# JBoss Error



## bronks (30. Dez 2005)

Hi!

JBoss meint folgendes:



			
				JBoss4.0.3 hat gesagt.:
			
		

> 07:13:37,328 ERROR [UDP] exception=java.net.SocketException: Interrupted function call: Datagram send failed, msg=[dst: 228.1.2.3:43333, src: ws1:3135 (2 headers), size = 0 bytes], mcast_addr=228.1.2.3:43333


Ich habe keine Ahnung was das ist. Auf jeden Fall es wird von der Firewall geblockt.

Kann mir bitte jemand von euch sagen was das ist und wozu das gut sein soll?

Danke

Bronks


----------



## Bleiglanz (2. Jan 2006)

der Server will was an 228.1.2.3 senden und es geht nicht -> der ERROR ist dazu da dich darüber zu informieren

was machst du genau?


----------



## bronks (2. Jan 2006)

Bleiglanz hat gesagt.:
			
		

> der Server will was an 228.1.2.3 senden und es geht nicht -> der ERROR ist dazu da dich darüber zu informieren
> 
> was machst du genau?


Daß mich JBoss informieren möchte habe ich schon fast vermutet.  :lol: 

Was ich mache.
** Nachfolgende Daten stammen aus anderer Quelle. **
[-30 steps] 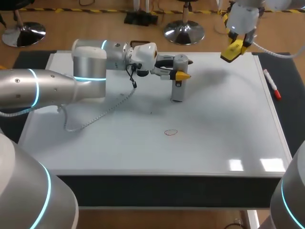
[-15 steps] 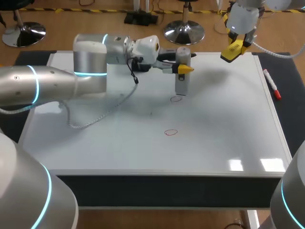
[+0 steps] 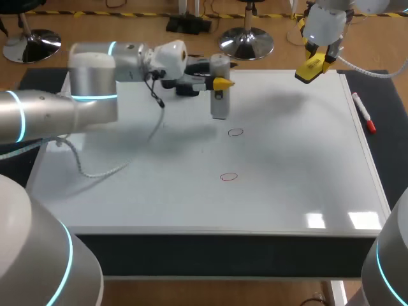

Ganz detailliert: Ich starte einen frisch installierten JBoss4.0.3SP1


----------



## Bleiglanz (2. Jan 2006)

hmm: welche Konfiguration, default oder all?

wenn sonst nichts ist, ists vielleicht die automatische Erkennung eines Clusters (UDP multicast würde dafür sprechen), oder die Suche nach einer Datenbank oder sowas

-> startet der JBOSS denn gar nicht??


----------



## bronks (3. Jan 2006)

Doch, doch! JBoss startet und funktioniert. Er läuft auf Default.

Da Mulitcast sowieso nicht geroutet wird habe ich es in der PF freigegeben, weil ich sonst im Log nicht mehr das finde was mich betrifft. Trotzdem würde mich interessieren was und wozu das sein soll, denn der JBoss3.2.6 hat das nicht gemacht und der 4.0.1er auch nicht.

Wenn sich der JBoss nach dem Start kurz mal umschaut, dann OK. Aber alle 2 Sekunden?


----------



## Bleiglanz (3. Jan 2006)

auf jeden Fall komisch, aber harmlos

musst du mal nachschauen ob 

1. meine Vermutung mit dem Cluster stimmt (doku? jboss.org? conf-files? startup.log??)

2. seit neuestem die Cluster-Fähigkeit auch im "default" (und nicht in "all" so wie früher) aktiviert werden


----------